Third, if two CYC202 price conditionally dependent findings are entered, only the one with the highest positive likelihood ratio is accounted for. Finally, at every step, the sum of all probabilities is reset at 100%. At any time during the consultation, the user can also ask the help of the tutor module that lists the relevant findings to explore, or suggests step-by-step further testing, with reassessment
of the case each time a new finding is entered (“wizard” button). The tutor will not end the case before the probability of a diagnosis is considered high enough by the system (over the treatment threshold), before all relevant excluders for this disease have PKC inhibitor been exhausted, and before
competing dangerous and treatable diagnoses are sufficiently excluded. Following this study and coinvestigator’s suggestions, KABISA TRAVEL has been upgraded recently, but with no major modifications. The software is now freely accessible at www.kabisa.be: KABISA V; setting “Travel clinic”; module “Expert. A first single-center retrospective study has evaluated the KABISA TRAVEL in 54 febrile travelers presenting at a Belgian emergency ward and demonstrated that 93% of the cases were correctly diagnosed.12 The present study intended to assess prospectively the diagnostic accuracy of the KABISA TRAVEL in different European settings dealing with travel-related pathology, and to compare it to travel physicians’ performances. Secondary objectives were to evaluate the clinical utility of the KABISA TRAVEL software and (-)-p-Bromotetramisole Oxalate the specific contribution of the tutor. From December 2007 to April 2009, travelers with fever after a stay in the tropics were included prospectively in a multicenter trial conducted in 10 referral travel clinics located in the Netherlands, Italy, Spain, and Belgium (nine tertiary referral hospitals with
travel clinics and one outpatient referral travel clinic). Anonymous data from all collaborating centers were centralized and analyzed at the Institute of Tropical Medicine, Antwerp, Belgium.

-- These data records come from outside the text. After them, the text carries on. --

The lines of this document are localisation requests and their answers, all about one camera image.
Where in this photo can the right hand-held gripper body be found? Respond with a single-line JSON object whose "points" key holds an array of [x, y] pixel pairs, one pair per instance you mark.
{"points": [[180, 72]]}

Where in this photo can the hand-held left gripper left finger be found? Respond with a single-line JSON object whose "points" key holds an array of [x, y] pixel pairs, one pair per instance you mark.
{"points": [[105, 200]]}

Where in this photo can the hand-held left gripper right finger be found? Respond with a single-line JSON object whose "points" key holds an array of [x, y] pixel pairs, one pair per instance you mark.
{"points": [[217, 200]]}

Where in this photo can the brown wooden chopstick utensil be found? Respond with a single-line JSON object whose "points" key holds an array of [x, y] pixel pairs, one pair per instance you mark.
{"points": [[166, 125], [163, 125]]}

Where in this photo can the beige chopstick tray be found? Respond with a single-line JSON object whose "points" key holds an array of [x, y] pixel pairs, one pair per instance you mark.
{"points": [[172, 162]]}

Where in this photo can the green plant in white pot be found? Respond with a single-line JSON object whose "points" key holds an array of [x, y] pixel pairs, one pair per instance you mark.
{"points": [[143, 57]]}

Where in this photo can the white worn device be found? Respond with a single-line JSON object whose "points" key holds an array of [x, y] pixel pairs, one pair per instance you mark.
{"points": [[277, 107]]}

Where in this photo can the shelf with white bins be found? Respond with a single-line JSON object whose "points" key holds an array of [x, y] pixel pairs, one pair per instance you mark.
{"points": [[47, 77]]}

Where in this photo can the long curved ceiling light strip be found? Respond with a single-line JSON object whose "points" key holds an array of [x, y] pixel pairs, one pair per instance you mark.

We prospectively enrolled patients of any age presenting at one of the study centers with ongoing fever occurring within 3 months after a stay in the tropics. Ongoing fever was defined by an axillary temperature of 38°C or higher, documented by the patient or a physician whenever in the past 3 days before the first consultation. Tropics and subtropics corresponded to all countries at least partly situated between the 35°-northern and 35°-southern latitude, except the United States, European countries, Japan, and Australia. The study patients were clinically managed by each coinvestigator (all of them being physicians with expertise in travel medicine) according to the usual standard of care in each site/country.